When sourceA is changed:
* If outputB is aggregating
* Both sourceA and sourceB are reprocessed
* If outputB is isolating
* Only sourceA is reprocessed.
When sourceC is added:
* If outputB is aggregating
* Both sourceC and sourceB are reprocessed
* If outputB is isolating
* Only sourceC is reprocessed.
When sourceA is removed:
* Nothing needs to be reprocessed.
When sourceB is removed:
* Nothing needs to be reprocessed.
## How file dirtiness is determined
A dirty file is either directly *changed* by users or indirectly *affected* by other dirty files.
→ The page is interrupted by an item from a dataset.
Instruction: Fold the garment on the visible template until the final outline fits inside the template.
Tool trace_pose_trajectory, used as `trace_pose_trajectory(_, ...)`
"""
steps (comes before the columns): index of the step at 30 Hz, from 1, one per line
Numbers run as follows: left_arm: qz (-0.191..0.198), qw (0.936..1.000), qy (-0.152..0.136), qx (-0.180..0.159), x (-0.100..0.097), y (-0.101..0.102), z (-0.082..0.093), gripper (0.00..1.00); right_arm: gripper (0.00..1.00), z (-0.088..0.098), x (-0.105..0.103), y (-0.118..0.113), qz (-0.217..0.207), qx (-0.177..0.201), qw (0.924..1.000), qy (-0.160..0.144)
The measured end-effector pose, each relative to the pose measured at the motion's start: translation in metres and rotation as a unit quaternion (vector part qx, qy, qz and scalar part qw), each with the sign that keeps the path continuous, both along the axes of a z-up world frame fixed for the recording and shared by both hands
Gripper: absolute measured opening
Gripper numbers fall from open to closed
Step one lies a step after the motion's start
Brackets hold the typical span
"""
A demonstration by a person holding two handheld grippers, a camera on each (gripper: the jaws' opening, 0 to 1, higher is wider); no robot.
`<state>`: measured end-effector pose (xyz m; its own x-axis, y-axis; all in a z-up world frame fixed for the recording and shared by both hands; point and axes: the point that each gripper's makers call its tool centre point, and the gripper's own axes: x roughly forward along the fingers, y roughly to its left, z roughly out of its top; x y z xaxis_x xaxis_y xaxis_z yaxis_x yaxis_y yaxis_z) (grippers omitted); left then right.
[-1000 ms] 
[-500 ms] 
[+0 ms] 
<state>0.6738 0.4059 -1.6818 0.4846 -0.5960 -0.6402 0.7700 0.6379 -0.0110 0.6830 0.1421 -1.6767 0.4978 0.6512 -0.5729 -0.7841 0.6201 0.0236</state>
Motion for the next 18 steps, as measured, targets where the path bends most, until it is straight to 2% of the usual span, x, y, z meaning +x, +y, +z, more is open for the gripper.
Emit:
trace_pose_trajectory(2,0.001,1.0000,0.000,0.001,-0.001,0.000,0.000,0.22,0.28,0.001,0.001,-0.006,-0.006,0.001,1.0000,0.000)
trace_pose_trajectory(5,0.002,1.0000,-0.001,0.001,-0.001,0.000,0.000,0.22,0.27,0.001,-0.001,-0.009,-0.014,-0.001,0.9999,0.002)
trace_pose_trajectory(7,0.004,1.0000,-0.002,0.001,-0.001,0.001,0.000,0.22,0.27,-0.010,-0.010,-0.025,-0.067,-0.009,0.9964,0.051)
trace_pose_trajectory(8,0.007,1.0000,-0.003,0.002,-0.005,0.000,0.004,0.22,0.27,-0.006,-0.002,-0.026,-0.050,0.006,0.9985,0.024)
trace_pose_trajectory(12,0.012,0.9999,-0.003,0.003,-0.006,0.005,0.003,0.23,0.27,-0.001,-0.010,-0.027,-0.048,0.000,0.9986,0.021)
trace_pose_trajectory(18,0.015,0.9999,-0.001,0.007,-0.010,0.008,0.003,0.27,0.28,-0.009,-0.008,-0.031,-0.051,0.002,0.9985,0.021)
KSP propagates dirtiness in two steps:
* Propagation by *resolution tracing*:
Resolving a type reference (implicitly or explicitly) is the only way to navigate from one file
to another. When a type reference is resolved by a processor, a *changed* or *affected* file that
contains a change that may potentially affect the resolution result will *affect* the file
containing that reference.
* Propagation by *input-output correspondence*:
If a source file is *changed* or *affected*, all other source files having some output in common
with that file are *affected*.
Note that both of them are transitive and the second forms equivalence classes.
## Reporting Bugs
To report a bug, please set Gradle properties `ksp.incremental=true` and `ksp.incremental.log=true`,
and perform a clean build. This build produces two log files:
* `build/kspCaches/<source set>/logs/kspDirtySet.log`
* `build/kspCaches/<source set>/logs/kspSourceToOutputs.log`
You can then run successive incremental builds, which will generate two additional log files:
* `build/kspCaches/<source set>/logs/kspDirtySetByDeps.log`
* `build/kspCaches/<source set>/logs/kspDirtySetByOutputs.log`
These logs contain file names of sources and outputs, plus the timestamps of the builds.